Only solution is to switch Real Time off in Jack.

5.4.0-24 had the rtprio bug but both Stefano and myself are using the same, apparently corrected, 5.4.0-26 kernel build Apr 20 16:58:30

From the bug report: “This bug was fixed in the package linux - 5.4.0-26.30”

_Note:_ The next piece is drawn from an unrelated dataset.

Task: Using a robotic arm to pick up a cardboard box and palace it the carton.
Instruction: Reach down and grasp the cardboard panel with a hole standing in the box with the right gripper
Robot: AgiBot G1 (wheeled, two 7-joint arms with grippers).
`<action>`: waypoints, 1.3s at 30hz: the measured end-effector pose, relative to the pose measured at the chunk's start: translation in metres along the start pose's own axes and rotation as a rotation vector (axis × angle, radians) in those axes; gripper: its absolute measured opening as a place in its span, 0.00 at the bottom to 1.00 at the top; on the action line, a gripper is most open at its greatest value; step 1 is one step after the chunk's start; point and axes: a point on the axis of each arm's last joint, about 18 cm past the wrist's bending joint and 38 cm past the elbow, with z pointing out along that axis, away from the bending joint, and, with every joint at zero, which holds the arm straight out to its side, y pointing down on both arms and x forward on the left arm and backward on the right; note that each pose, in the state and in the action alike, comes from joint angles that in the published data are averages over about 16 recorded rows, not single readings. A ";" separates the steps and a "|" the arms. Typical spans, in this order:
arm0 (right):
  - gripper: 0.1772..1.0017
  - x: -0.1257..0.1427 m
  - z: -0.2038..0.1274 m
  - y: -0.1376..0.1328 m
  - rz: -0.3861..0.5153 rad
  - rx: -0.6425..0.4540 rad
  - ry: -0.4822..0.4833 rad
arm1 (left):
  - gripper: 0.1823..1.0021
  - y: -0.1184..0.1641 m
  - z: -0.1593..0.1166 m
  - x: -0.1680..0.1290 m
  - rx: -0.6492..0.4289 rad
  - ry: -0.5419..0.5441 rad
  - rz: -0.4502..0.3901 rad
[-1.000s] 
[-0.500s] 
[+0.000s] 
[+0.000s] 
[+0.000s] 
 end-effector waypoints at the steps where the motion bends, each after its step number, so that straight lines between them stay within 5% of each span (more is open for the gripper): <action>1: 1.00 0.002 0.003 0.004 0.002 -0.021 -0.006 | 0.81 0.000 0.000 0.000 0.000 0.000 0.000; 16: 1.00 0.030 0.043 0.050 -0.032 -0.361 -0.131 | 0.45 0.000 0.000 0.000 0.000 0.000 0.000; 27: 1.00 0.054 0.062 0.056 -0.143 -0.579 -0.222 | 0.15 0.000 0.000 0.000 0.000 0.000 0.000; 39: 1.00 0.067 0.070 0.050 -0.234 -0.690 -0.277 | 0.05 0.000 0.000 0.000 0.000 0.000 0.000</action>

Thanks for that info. Checking
grep -e “CONFIG_IRQ_FORCED_THREADING=y” -e “CONFIG_PREEMPT=y” /boot/config-uname -r
gives me: CONFIG_IRQ_FORCED_THREADING=y

Also I added threadirq to the grub. It is not loaded.
Checking the Kernel config file in /boot, I cannot find these
CONFIG_HZ_1000=y
CONFIG_HZ=1000
CONFIG_PREEMPT_RT_FULL=y
CONFIG_PREEMPT=y

Could that be the issue?

Probably not.
The CONFIG_PREEMPT_RT seems to come from the RT patch, so if you’re running -generic you’re not supposed to have that line.
-generic has CONFIG_HZ=250

The thing is; I’m using the 20.04 Xubuntu Live USB, with the default 5.4.0-26-30-generic kernel, and I’m not having any problems running jack at rtprio 95.